Available data: Begin

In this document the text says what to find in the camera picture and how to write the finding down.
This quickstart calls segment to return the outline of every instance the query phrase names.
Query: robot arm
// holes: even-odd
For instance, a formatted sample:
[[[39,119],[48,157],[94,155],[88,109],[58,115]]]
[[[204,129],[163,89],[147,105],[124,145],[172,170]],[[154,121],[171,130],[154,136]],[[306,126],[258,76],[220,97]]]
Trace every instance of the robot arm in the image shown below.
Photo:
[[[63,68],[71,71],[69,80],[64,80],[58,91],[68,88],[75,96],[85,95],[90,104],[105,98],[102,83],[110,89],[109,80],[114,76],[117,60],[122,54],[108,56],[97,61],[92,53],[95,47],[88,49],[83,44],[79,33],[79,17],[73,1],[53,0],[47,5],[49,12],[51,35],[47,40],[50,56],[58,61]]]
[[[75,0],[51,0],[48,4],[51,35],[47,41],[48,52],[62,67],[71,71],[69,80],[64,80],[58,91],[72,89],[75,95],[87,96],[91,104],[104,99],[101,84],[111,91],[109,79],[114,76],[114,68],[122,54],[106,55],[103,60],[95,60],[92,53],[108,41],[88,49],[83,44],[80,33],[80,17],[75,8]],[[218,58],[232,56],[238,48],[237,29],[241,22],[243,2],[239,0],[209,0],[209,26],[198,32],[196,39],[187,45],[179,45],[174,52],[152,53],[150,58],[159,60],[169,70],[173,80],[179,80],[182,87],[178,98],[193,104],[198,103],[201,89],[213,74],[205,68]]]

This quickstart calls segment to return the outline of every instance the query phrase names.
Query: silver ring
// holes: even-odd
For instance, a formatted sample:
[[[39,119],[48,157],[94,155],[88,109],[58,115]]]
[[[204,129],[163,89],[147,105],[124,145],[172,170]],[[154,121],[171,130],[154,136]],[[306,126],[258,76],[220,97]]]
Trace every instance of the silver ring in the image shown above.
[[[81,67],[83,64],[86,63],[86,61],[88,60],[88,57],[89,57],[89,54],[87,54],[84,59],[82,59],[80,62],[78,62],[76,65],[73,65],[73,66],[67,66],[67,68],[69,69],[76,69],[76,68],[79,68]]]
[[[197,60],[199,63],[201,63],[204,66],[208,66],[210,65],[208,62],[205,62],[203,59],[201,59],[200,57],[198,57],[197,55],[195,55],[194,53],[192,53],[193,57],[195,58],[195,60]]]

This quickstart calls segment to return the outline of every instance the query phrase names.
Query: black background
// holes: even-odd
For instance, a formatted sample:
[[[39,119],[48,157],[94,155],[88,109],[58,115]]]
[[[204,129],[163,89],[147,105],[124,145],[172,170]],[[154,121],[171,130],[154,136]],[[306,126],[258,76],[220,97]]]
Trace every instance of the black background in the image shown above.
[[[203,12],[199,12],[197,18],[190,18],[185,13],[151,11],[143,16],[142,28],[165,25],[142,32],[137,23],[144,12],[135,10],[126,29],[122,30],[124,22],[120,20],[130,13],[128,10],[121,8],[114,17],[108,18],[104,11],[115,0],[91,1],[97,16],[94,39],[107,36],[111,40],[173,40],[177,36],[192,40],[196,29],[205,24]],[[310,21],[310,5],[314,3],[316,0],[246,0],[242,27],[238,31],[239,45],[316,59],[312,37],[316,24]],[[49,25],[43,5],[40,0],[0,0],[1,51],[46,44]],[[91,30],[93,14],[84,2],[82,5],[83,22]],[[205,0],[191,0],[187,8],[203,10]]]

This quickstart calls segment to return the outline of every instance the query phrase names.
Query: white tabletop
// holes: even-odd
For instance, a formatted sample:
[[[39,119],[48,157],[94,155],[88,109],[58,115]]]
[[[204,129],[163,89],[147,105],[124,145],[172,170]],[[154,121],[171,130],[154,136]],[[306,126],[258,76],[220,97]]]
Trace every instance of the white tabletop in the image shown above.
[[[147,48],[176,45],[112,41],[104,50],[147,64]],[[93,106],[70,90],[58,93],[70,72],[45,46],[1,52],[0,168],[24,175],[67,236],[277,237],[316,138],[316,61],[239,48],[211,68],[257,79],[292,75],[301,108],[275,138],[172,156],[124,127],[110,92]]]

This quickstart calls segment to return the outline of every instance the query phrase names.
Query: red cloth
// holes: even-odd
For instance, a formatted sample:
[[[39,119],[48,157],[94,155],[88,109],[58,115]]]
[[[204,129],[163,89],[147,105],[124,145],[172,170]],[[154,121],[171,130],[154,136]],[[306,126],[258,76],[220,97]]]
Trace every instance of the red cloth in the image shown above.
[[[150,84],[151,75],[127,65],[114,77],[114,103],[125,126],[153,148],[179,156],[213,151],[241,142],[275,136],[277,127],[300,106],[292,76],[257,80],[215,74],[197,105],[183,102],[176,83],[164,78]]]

Available data: End

### [Your goal]
Repeat the whole listing above, word for word.

### [Result for this task]
In this document the text says what to find in the camera picture and how to write the finding down.
This quickstart calls segment to return the outline of every instance the query phrase names.
Query: robot arm
// holes: even-odd
For instance, a formatted sample:
[[[39,119],[48,157],[94,155],[88,109],[58,115]]]
[[[204,129],[163,89],[147,105],[124,145],[172,170]],[[154,121],[171,130],[154,136]],[[306,126],[258,76],[220,97]]]
Trace every instance of the robot arm in the image shown below.
Photo:
[[[63,68],[71,71],[69,80],[64,80],[58,91],[68,88],[75,96],[85,95],[90,104],[105,98],[102,83],[110,89],[109,80],[114,76],[117,60],[122,54],[108,56],[97,61],[92,53],[95,47],[88,49],[83,44],[79,33],[79,17],[73,1],[53,0],[47,5],[49,12],[51,35],[47,40],[50,56],[58,61]]]
[[[75,0],[51,0],[48,4],[51,35],[47,41],[48,52],[62,67],[71,71],[69,80],[64,80],[58,91],[72,89],[75,95],[87,96],[91,104],[104,99],[101,84],[111,91],[109,79],[114,76],[114,68],[122,54],[106,55],[103,60],[95,60],[92,53],[108,41],[88,49],[83,44],[80,33],[80,17],[75,8]],[[218,58],[232,56],[238,48],[237,29],[241,22],[243,2],[239,0],[209,0],[209,26],[198,32],[196,39],[187,45],[179,45],[174,52],[152,53],[150,58],[159,60],[169,70],[173,80],[179,80],[182,87],[178,98],[193,104],[198,103],[201,89],[213,74],[205,68]]]

This quickstart calls segment to return the outline of every instance the query phrase names.
Query: silver ring
// holes: even-odd
For instance, a formatted sample:
[[[39,119],[48,157],[94,155],[88,109],[58,115]]]
[[[204,129],[163,89],[147,105],[124,145],[172,170]],[[154,121],[171,130],[154,136]],[[306,126],[258,76],[220,97]]]
Trace every instance of the silver ring in the image shown above.
[[[81,67],[83,64],[86,63],[86,61],[88,60],[88,57],[89,57],[89,54],[87,54],[84,59],[82,59],[80,62],[78,62],[76,65],[73,65],[73,66],[67,66],[67,68],[69,69],[76,69],[76,68],[79,68]]]
[[[197,60],[199,63],[201,63],[204,66],[208,66],[210,65],[208,62],[205,62],[203,59],[201,59],[200,57],[198,57],[197,55],[195,55],[194,53],[192,53],[193,57],[195,58],[195,60]]]

This quickstart calls segment to return the outline of every instance the query phrase names.
Query: black background
// holes: even-odd
For instance, a formatted sample:
[[[39,119],[48,157],[94,155],[88,109],[58,115]]]
[[[204,129],[163,89],[147,105],[124,145],[172,170]],[[154,121],[171,130],[154,136]],[[306,126],[258,76],[220,97]]]
Trace every instance of the black background in the image shown above.
[[[203,12],[199,12],[197,18],[190,18],[185,13],[151,11],[143,16],[142,28],[165,25],[142,32],[137,23],[144,12],[135,10],[126,29],[122,30],[124,22],[120,20],[130,13],[128,10],[121,8],[114,17],[108,18],[104,11],[115,0],[91,1],[97,16],[94,39],[107,36],[111,40],[173,40],[177,36],[192,40],[196,29],[205,24]],[[310,21],[310,5],[314,3],[316,0],[246,0],[242,27],[238,31],[239,45],[316,59],[312,37],[316,24]],[[49,25],[43,5],[40,0],[0,0],[1,51],[46,44]],[[91,30],[93,14],[84,2],[82,5],[83,22]],[[205,0],[191,0],[187,8],[203,10]]]

This quickstart calls segment to return the outline of every instance the query phrase names.
Query: white tabletop
// holes: even-odd
For instance, a formatted sample:
[[[39,119],[48,157],[94,155],[88,109],[58,115]]]
[[[204,129],[163,89],[147,105],[124,145],[172,170]],[[154,121],[171,130],[154,136]],[[306,126],[258,76],[220,97]]]
Trace every instance of the white tabletop in the image shown above.
[[[147,48],[176,45],[112,41],[104,50],[147,64]],[[93,106],[70,90],[58,93],[70,72],[45,46],[1,52],[0,168],[24,175],[67,236],[277,237],[316,138],[316,61],[239,48],[211,68],[257,79],[292,75],[301,108],[275,138],[172,156],[124,127],[110,92]]]

This quickstart calls segment to return the outline of every instance the query phrase names.
Query: red cloth
// holes: even-odd
For instance, a formatted sample:
[[[39,119],[48,157],[94,155],[88,109],[58,115]]]
[[[204,129],[163,89],[147,105],[124,145],[172,170]],[[154,121],[171,130],[154,136]],[[306,126],[258,76],[220,97]]]
Trace every instance of the red cloth in the image shown above.
[[[150,84],[151,75],[127,65],[114,77],[114,103],[125,126],[153,148],[179,156],[213,151],[241,142],[275,136],[277,127],[300,106],[292,76],[257,80],[215,74],[197,105],[183,102],[176,83],[164,78]]]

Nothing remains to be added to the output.